The pandemic may be the death of the coal industry


While the economy struggles to recover from the pandemic, an unexpected casualty that may not survive is the coal industry.

The global coal industry will “never recover” from the Covid-19 pandemic, industry observers predict, because the crisis has proved renewable energy is cheaper for consumers and a safer bet for investors.

A long-term shift away from dirty fossil fuels has accelerated during the lockdown, bringing forward power plant closures in several countries and providing new evidence that humanity’s coal use may finally have peaked after more than 200 years.


Even before the pandemic, the industry was under pressure due to heightened climate activism, divestment campaigns and cheap alternatives. The lockdown has exposed its frailties even further, wiping billions from the market valuations of the world’s biggest coal miners.

As demand for electricity has fallen, many utilities have cut back on coal first, because it is more expensive than gas, wind and solar. In the EU imports of coal for thermal power plants plunged by almost two-thirds in recent months to reach lows not seen in 30 years. The consequences have been felt around the world as well.

This week, a new report by the US Energy Information Administrationprojected the US would produce more electricity this year from renewables than from coal for the first time. Industry analysts predict coal’s share of US electricity generation could fall to just 10% in five years, down from 50% a decade ago. Despite Donald Trump’s campaign pledge to “dig coal”, there are now more job losses and closures in the industry than at any time since Eisenhower’s presidency 60 years ago. Among the latest has been Great River Energy’s plan to shut down a 1.1-gigawatt thermal plant in North Dakota and replace it with wind and gas.

“The economics of coal were already under structural pressure before the pandemic,” said Mark Lewis, the head of sustainability research at the investment management arm of French bank BNP Paribas. “And coming out of it these pressures will still be there – but now compounded by the impact of the pandemic.”
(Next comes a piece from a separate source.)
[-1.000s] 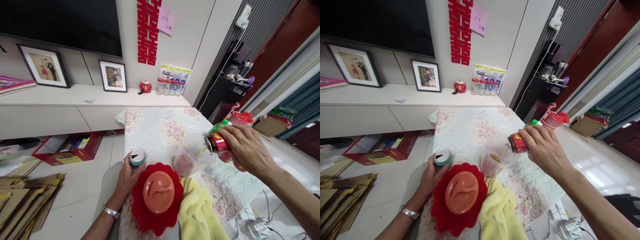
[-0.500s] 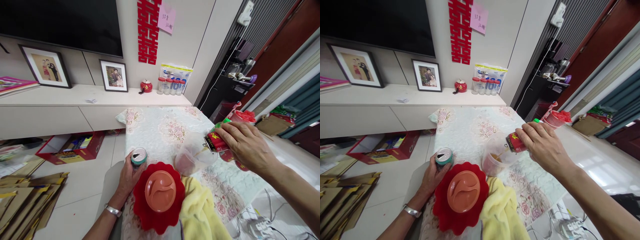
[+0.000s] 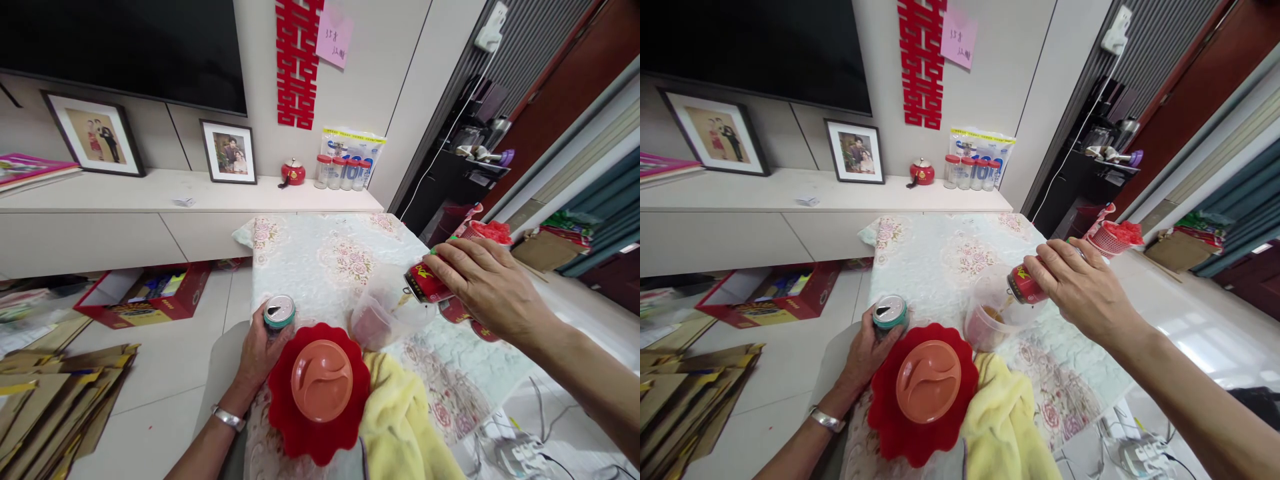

While nobody is expecting coal to disappear any time soon, Ted Nace, director of Global Energy Monitor, believes the balance has shifted for good. “Coal is definitely on the downturn and this pandemic is going to accelerate that. Demand should come back to some degree next year. But there is a very strong argument that it is not going to just bounce back.”

Invertors all over the world are shifting their attention away from coal due to “rising climate concerns, cheaper renewable energy alternatives and a public backlash against air pollution.”

Apart from its negative impact on the climate, coal mining is a brutal profession that takes an immense physical toll on the miners. It is understandable that miners and the communities they live in may want to keep the industry alive in order to save their jobs but the price they are paying in terms of their lives and health is enormous.

Trump used to talk about how he would bring back coal to its former pre-eminence as a source of energy. He does not do that anymore, though it is not clear whether it is because he got distracted by other things or because he does not want to remind people of yet another failed promise. We’ll know when he holds a rally in coal country.

Comments

  1. sonofrojblake says

    Today marked two months since the UK last generated ANY electricity from coal.

    A thing I only learned recently was this : all the coal there is, or will ever be, formed between 360 and 300 million years ago. Around the first date, lignin evolved -- hence, the first trees. It took 60 million years for fungi and bacteria to evolve a method of decomposing wood. Until then, it just compressed into peat and coal, eventually. Once fungi could decompose lignin… no more coal. Ever. Even by the standards of other non-renewable, coal really is irreplaceable.

  2. says

    Also burrowing worms, insects and other animals to enable fungi to reach deep into accumulated plant material. Without them fungi could only work on the surface layer and coal would still likely be created.
    Plant life (including trees) are no likely longer capably of burying the amount of carbon we are releasing from coal.

  3. says

    @robertbaden: does that mean that it won’t go out of the atmosphere once it’s released into it? That sounds a lot fucking terrible for the “stop burning fossil fuels and things eventually return to normal” idea.

  4. jrkrideau says

    @ Marcus
    does that mean that it won’t go out of the atmosphere once it’s released into it?
    Well, I think it is a bit more complex but yes at least in time spans < 10,000 years

    There are various approaches that may mitigate but it is not good under a business as usual scenario.

  5. friedfish2718 says

    “The pandemic may be the death of the coal industry”

    key word: MAY.

    The death of the coal industry is grossy exaggerated. China, India are going gangbusters on coal.

    Germany did not get the memo.

    The Financial Times (June 7, 2020) has an article:”Environmentalists on back foot as Germany’s newest coal plant opens”

    bloomberg.com/ (June 5, 2020): “Germany’s Green Power Finance Is Becoming Unaffordable”

    PS: the half-life of CO2 in the atmosphere is around 10-20 years, not 10,000 yrs.